Sa tirade était aussi froide et inattendue que d'habitude. Plus il a parlé, plus son regard s'est assombri. Il a replongé dans l'indifférence la plus totale. Et le pire, c'est qu'il m'a fait mal. Il a voulu me mettre mal à l'aise, et il y arrive parfaitement. Parler de ce que je vis toutes les nuits m'a fait l'effet d'un coup de poing à l'estomac. D'ailleurs, s'il m'avait frappé, au moins, j'aurais pu me défendre. Là, je me sens complètement démuni. Moi aussi je veux partir et quitter cet endroit où je ne suis pas le bienvenu.

Sans un mot, ravalant ma colère et ma douleur, je descends les escaliers et sors faire un tour.

Marchant au bord de l'eau, je tente de retenir mes larmes. Putain c'est dur. Il m'a foutu face à mes terreurs, et je lui en veux de me les rappeler. Il pense que c'est évident ? Il sait ce que c'est que la tristesse, la peine, le désarroi et toutes ces conneries ? Sur sa foutue île avec son foutu gentil papa, il n'a aucune idée de la douleur véritable. Là, tout de suite, j'aurais bien envie de lui montrer de quoi il s'agit. Putain, je pleure.

Ce n'est pas lui qui me fait cet effet. Je le connais depuis une semaine, c'est juste un gros con. Ce sont ses mots qui sont blessants. Parce que mes cauchemars, ce n'est pas comme si je pouvais avoir un contrôle dessus. J'ai tout essayé pour qu'ils cessent... Tout.

Sans m'en rendre compte, je me dirige vers la maison de Matt. J'imagine que j'ai besoin d'un peu de compagnie, de distraction. Comme je m'y attendais, il est là, couché sur le ventre à même le sol, sous un palmier pour se protéger du soleil, en train de lire un livre. Une vraie photo de carte postale, manque plus que le hamac et la noix de coco.

Il m'entend sûrement arriver parce qu'il ferme son livre et se retourne.

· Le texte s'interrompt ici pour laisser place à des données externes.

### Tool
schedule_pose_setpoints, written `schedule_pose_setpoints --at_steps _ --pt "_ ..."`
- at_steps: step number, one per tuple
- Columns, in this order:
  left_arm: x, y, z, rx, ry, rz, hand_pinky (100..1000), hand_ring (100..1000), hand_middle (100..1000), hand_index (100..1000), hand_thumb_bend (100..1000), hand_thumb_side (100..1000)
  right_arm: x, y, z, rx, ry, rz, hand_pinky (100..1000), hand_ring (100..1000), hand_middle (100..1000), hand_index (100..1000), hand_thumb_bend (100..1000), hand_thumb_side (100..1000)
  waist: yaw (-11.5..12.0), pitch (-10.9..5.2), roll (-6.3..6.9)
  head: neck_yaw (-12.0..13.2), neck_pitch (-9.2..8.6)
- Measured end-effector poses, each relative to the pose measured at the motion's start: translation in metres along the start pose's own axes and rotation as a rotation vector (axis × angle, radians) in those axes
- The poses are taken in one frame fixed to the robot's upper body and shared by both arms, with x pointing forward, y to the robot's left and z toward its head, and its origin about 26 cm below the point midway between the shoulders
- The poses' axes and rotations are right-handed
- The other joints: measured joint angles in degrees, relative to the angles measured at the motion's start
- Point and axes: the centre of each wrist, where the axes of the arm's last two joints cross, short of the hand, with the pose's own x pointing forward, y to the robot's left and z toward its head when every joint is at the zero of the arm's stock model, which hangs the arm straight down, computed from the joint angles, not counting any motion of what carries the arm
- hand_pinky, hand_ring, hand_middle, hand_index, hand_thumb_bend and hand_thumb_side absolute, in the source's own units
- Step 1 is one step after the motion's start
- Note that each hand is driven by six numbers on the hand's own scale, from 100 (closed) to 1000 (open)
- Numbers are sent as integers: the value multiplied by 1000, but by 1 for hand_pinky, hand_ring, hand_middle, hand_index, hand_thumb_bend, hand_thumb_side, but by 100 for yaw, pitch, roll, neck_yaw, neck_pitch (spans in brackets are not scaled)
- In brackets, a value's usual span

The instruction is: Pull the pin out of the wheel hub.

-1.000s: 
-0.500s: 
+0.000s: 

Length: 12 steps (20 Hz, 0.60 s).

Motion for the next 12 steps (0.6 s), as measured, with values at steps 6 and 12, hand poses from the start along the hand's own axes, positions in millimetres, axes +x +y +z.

  • Hey ! Tu vas bien ? Il me demande, attendant que je vienne m'asseoir près de lui. (Je me mets en tailleur a côté, sans un mot, quand je l'entend, surpris, ajouter) Wow, mec, tu pleures ? Euh, je sais pas trop quoi faire là, je suis nul en gestion de larmes.

Rien que ça, ça me fait marrer. Je peux pas m'empêcher de lâcher un rire en regardant le ciel.

  • Ouais, t'es vraiment mauvais, t'as meilleur temps de te taire, je ris.

Il me donne un coup d'épaule.

  • Eh, t'as arrêté de pleurer. Appelle-moi Dieu.

Je le regarde, amusé par son faux air suffisant.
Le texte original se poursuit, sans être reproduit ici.